By Peter Martin
Whenever I hear about esteemed literary or cinematic figures dipping their toes into horror waters, I always picture them holding their noses as they're running to the bank to cash their checks. They know horror sells (as long as it's decent), and they know horror fans are uncommonly broadminded, so I always feel like they're invading our territory just to try and take advantage of us and make a buck. On the other hand, who'd think that a high-minded director like Stanley Kubrick could make a spooky picture, or that Martin Stinkin' Scorsese might have made a ghost story out of Shutter Island?
All that to say, I'm keeping an open mind about Michael Cunningham's original script for Beautiful Girl, "a scary genre thriller," according to Variety, about a "shy but brainy high school girl who returns for senior year after having slimmed down six dress sizes.
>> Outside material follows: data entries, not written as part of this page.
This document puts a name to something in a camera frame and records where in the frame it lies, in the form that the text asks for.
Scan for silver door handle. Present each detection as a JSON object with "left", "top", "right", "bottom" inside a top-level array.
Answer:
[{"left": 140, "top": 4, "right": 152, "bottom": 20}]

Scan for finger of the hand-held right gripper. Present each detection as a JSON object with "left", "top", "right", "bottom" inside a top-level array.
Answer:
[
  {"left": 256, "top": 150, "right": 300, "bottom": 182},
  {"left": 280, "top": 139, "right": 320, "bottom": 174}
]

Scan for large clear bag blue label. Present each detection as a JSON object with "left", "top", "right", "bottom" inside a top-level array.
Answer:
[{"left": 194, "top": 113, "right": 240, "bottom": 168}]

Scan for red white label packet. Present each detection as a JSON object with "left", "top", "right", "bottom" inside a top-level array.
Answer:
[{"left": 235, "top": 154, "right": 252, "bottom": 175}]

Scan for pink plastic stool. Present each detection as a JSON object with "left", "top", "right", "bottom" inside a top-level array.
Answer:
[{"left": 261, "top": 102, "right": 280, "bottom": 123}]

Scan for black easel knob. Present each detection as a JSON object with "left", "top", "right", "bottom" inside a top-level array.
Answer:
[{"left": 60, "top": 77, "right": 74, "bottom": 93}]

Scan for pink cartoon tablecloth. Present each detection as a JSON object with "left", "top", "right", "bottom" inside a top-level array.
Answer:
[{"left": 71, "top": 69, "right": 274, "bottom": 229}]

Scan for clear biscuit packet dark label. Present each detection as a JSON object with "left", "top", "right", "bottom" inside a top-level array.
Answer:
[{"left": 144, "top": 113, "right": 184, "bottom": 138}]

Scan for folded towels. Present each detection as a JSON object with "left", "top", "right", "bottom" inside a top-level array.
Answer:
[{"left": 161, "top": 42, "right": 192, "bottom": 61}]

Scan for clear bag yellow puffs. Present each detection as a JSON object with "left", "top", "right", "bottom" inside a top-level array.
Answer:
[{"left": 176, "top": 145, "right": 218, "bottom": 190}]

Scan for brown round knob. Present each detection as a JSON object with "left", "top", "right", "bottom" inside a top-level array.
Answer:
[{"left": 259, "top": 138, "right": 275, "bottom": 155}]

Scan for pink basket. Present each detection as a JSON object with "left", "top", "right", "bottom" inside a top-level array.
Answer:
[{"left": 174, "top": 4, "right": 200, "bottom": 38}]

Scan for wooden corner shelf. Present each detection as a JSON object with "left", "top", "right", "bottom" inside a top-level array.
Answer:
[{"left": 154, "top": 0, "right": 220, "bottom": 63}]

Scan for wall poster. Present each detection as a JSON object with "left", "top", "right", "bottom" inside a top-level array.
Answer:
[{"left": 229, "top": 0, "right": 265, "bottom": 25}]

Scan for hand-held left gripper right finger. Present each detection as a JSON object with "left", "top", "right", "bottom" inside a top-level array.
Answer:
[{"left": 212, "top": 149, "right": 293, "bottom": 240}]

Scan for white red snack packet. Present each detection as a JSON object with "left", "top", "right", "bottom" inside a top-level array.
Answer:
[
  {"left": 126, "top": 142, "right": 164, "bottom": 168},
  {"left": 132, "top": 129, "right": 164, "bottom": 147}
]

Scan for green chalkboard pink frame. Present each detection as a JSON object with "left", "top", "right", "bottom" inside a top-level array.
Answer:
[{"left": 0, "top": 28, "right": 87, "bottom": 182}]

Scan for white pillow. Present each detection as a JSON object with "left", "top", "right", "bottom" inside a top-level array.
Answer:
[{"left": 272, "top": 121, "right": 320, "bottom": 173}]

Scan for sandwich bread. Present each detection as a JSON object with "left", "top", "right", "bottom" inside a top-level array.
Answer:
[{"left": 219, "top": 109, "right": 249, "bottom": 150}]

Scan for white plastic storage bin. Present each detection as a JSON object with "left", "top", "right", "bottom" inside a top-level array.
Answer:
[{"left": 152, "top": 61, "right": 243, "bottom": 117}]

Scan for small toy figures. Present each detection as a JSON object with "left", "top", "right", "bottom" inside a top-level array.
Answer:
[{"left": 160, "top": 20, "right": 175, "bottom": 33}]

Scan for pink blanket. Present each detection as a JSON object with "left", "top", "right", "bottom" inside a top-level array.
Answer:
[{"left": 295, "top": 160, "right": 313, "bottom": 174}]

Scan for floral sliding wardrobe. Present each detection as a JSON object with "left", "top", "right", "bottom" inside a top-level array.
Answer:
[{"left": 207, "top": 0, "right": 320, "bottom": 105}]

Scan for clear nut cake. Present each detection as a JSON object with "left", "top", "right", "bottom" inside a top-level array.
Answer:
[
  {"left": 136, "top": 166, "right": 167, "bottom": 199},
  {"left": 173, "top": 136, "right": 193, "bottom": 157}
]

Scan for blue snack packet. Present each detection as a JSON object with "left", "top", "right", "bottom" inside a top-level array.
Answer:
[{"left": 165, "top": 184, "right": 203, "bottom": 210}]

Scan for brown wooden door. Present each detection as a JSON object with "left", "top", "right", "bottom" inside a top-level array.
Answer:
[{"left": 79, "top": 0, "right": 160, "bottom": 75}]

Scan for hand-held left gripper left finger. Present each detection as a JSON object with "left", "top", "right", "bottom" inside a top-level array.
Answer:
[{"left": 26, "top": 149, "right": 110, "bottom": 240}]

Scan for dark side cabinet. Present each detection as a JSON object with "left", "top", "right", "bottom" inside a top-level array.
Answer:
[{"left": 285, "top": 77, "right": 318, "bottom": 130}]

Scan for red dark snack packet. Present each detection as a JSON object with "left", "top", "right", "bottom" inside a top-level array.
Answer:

She finds herself flirting with the handsome English lit teacher, but the mutual crush turns deadly when the teacher's obsession with the student compels him to exact maniacal revenge on everyone who was cruel to her." Screen Gems bought the rights to the script.
Cunningham won the Pulitzer Prize for his novel The Hours, adapted his own novel, A Home at the End of the World, for the screen, and co-adapted Susan Minot's novel, Evening. None of those projects scream "maniacal revenge," but the dude is supposedly a "genre junkie" and has reportedly argued about the merits of Eli Roth's Hostel flicks (which actually isn't a good sign, since it's obvious that the sequel blows chunks). We'll see if he more closely resembles Sean S. Cunningham or Arnie Cunningham. Either one would be better than the horror of The Hours.